A bizarre parody video starring Bob Filner has gone viral, depicting the embattled San Diego mayor accused by 14 women of sexual harassment as a hip-thrusting cad pursuing three young women.
The two-minute video was produced by U-T TV, the cable television affiliate of the San Diego Union-Tribune, and is a play off Robin Thicke’s summer smash hit, “Blurred Lines.” It begins with several dancers gyrating as the words “FILNER,” “RESIGN” and “CREEPER” appear in large, pink letters.
“He thinks you want it, but you don’t want it,” the lyrics read. “It makes us vomit. She’s a good girl. The man’s a bully, he’s just a creeper and we would prefer if you resign.”
Filner, 70, has not been seen publicly since entering a two-week therapy session. He has apologized for what he characterized as inappropriate behavior and acknowledged disrespecting and intimidating women. But Filner, who is expected to return to work on Aug. 19, has claimed he his not guilty of sexual harassment.
Filner’s head is superimposed onto another man’s body in the video, and the character makes overt sexual gestures toward a bevy of young women clad in skirts and high heels.
“You don't need that grabber,” the video continues. “That man is not our mayor, that’s what I’m sayin’.”
The managing editor of the Voice of San Diego, a local competitor of the Union Tribune, blasted the spoof as “vapid and embarrassing,” while other critics told the Los Angeles Times that it hurts the outlet’s credibility.
"The only thing a news organization has is its credibility in reporting the news," Dean Nelson, director of the journalism program at Point Loma Nazarene University, told the newspaper. "This doesn't help."
Nelson said he understood why the Union Tribune tried something new in an attempt to find new sources of revenue as newspapers continue to struggle economically. But the outlet should be careful about sending a mixed message, he said.

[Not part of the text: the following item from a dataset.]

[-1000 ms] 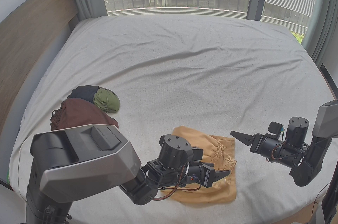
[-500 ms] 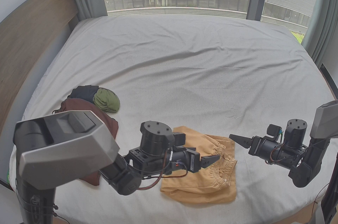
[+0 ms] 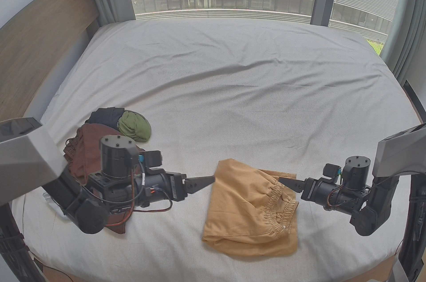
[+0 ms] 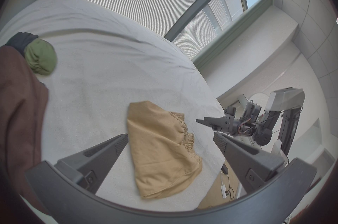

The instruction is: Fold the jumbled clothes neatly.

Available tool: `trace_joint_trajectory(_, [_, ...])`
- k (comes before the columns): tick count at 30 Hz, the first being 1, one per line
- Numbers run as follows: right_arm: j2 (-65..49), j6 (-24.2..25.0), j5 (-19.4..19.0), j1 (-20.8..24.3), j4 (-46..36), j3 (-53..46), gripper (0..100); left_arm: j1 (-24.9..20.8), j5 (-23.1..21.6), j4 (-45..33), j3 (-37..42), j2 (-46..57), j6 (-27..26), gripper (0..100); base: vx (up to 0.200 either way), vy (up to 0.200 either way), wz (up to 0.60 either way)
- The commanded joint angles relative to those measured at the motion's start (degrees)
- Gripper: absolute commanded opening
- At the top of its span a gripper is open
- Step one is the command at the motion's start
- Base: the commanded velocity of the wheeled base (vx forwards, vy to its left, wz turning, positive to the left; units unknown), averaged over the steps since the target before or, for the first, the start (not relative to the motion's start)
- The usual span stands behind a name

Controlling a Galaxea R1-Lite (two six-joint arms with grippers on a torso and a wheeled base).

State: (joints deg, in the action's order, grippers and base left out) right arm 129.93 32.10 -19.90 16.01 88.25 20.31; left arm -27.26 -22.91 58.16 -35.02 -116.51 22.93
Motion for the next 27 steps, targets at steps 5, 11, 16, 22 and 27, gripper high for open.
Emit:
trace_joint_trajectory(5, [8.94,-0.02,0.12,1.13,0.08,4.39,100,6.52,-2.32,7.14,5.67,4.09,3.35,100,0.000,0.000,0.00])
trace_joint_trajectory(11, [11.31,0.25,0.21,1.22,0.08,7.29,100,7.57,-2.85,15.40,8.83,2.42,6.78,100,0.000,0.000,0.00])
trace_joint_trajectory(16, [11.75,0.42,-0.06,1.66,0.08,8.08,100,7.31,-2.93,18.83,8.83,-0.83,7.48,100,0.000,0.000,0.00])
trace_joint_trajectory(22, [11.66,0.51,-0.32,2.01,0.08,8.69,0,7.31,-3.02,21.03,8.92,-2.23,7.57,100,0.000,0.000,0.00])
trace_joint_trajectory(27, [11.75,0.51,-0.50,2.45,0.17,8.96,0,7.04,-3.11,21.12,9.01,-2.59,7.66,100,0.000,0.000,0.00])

"When Stephen Colbert gets up and dances it's funny," Nelson told the newspaper. "When news people try to do it, then the next time they are reporting the straight news, I think the audience is thinking 'What am I supposed to take seriously here?' "
Viewers of the video, meanwhile, appeared to be generally split on the parody, with some characterizing it as “funny” while others said it also, ironically, objectified women.
“Whomever made this video failed completely,” one posting on YouTube read. “First, the original music video has nude women prancing around. Second, the song itself, much like the person you guys are parodying, objectifies women. Lyrics doesn't change the fact that this song has baggage that negatively affects your message. Entertaining, yes, but I wouldn't have chosen this song for the parody.”